Aux autorités nationales, tous secteurs confondus :

  • D’intégrer les acteurs communautaires dans l’organigramme de la pyramide sanitaire ;
  • De travailler étroitement avec les OBC pour la mise en place d’un cursus de formation vers une certification ;
  • De définir un référentiel national d’intervention des acteurs communautaires à toutes les étapes du parcours de soin (certification – statut professionnel – cadre d’intervention – sécurité des intervenants) ;
  • De garantir un régime de protection sociale aux acteurs communautaires dans le prolongement de la reconnaissance du statut professionnel.

A l’OMS :

  • De vulgariser et promouvoir les directives sur le dépistage communautaire élaborées en 2015 auprès des responsables des programmes nationaux VIH, des organisations de la société civile et des leaders communautaires dans les pays.

A l’ONUSIDA :

  • De plaider pour l’intégration des acteurs communautaires à l’organigramme de la pyramide sanitaire ;
  • D’encourager dans ses positionnements, discours et publications, la mobilisation des acteurs communautaires en associations et réseaux pour une visibilité accrue de leur contribution à la fin de l’épidémie ;
  • De plaider pour l’intégration systématique du dépistage communautaire démédicalisé dans les directives nationales de riposte au VIH et les demandes de financement au Fonds Mondial ;
  • De produire des rapports valorisants sur les agents de santé communautaires, sur la promotion du dépistage communautaire, sur l’intérêt de l’autotest et de l’implication communautaire.

Au PEPFAR :

  • De consacrer une large part de son soutien financier bilatéral, à travers les COP, à l’opérationnalisation à grande échelle du dépistage communautaire ;
  • D’augmenter significativement les allocations destinées au financement du travail aux pairs éducateurs intervenant sur des sites PEPFAR et soutenir un alignement des autres Partenaires techniques et financiers.
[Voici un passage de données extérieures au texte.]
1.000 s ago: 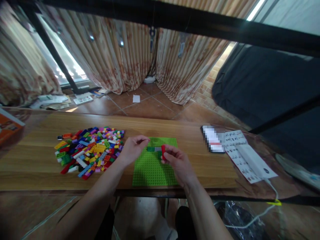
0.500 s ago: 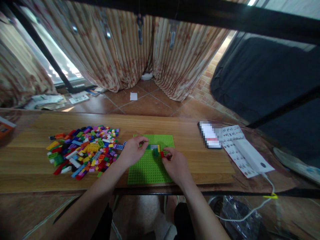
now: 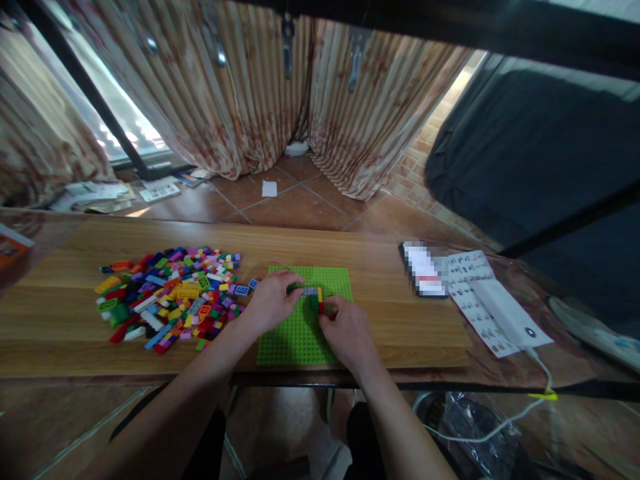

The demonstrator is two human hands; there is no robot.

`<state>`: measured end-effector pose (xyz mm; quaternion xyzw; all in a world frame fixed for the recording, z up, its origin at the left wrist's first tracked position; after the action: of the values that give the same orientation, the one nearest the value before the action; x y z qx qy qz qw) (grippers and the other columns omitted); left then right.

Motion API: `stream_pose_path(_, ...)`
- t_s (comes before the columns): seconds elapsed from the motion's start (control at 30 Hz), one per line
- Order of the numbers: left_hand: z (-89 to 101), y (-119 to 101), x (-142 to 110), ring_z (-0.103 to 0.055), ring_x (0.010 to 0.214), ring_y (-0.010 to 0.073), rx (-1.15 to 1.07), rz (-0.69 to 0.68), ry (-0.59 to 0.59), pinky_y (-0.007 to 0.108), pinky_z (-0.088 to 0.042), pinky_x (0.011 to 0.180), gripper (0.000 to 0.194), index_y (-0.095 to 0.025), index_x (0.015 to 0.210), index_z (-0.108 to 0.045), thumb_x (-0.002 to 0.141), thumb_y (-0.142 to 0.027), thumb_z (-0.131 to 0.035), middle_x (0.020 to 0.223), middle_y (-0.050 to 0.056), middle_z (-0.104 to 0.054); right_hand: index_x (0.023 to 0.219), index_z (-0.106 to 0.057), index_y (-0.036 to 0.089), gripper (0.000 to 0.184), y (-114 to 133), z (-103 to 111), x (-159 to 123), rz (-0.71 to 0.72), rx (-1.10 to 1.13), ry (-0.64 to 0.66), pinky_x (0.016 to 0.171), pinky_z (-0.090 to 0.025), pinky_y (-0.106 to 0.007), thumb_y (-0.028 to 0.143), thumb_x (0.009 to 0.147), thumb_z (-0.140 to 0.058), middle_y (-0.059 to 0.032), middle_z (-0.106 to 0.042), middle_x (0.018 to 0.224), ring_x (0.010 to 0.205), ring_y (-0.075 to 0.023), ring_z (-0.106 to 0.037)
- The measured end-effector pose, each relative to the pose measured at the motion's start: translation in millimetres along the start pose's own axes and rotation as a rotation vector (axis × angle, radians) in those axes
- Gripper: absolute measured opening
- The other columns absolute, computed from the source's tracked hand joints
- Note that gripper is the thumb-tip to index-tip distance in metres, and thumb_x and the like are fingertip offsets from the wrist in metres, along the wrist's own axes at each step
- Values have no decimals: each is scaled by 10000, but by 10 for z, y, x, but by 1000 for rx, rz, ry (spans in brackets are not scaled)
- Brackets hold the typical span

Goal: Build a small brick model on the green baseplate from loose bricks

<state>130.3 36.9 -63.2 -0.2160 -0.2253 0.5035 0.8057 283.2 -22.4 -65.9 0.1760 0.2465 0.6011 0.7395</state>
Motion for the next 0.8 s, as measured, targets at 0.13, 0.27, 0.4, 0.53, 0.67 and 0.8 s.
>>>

Aux organisations à base communautaire :

  • De veiller à l’actualisation des formations reçues et des modules de formation à délivrer pour garantir la qualité des actes médicalisés réalisés par les acteurs communautaires ;
  • De documenter systématiquement le travail des acteurs communautaires sur le terrain et au sein des sites communautaires en alignement des exigences des partenaires techniques et financiers et dans une logique de visibilité auprès de l’ensemble des intervenants dans la lutte contre le sida ;
  • De veiller à la capitalisation des résultats du dépistage communautaires et des autres actes démédicalisés.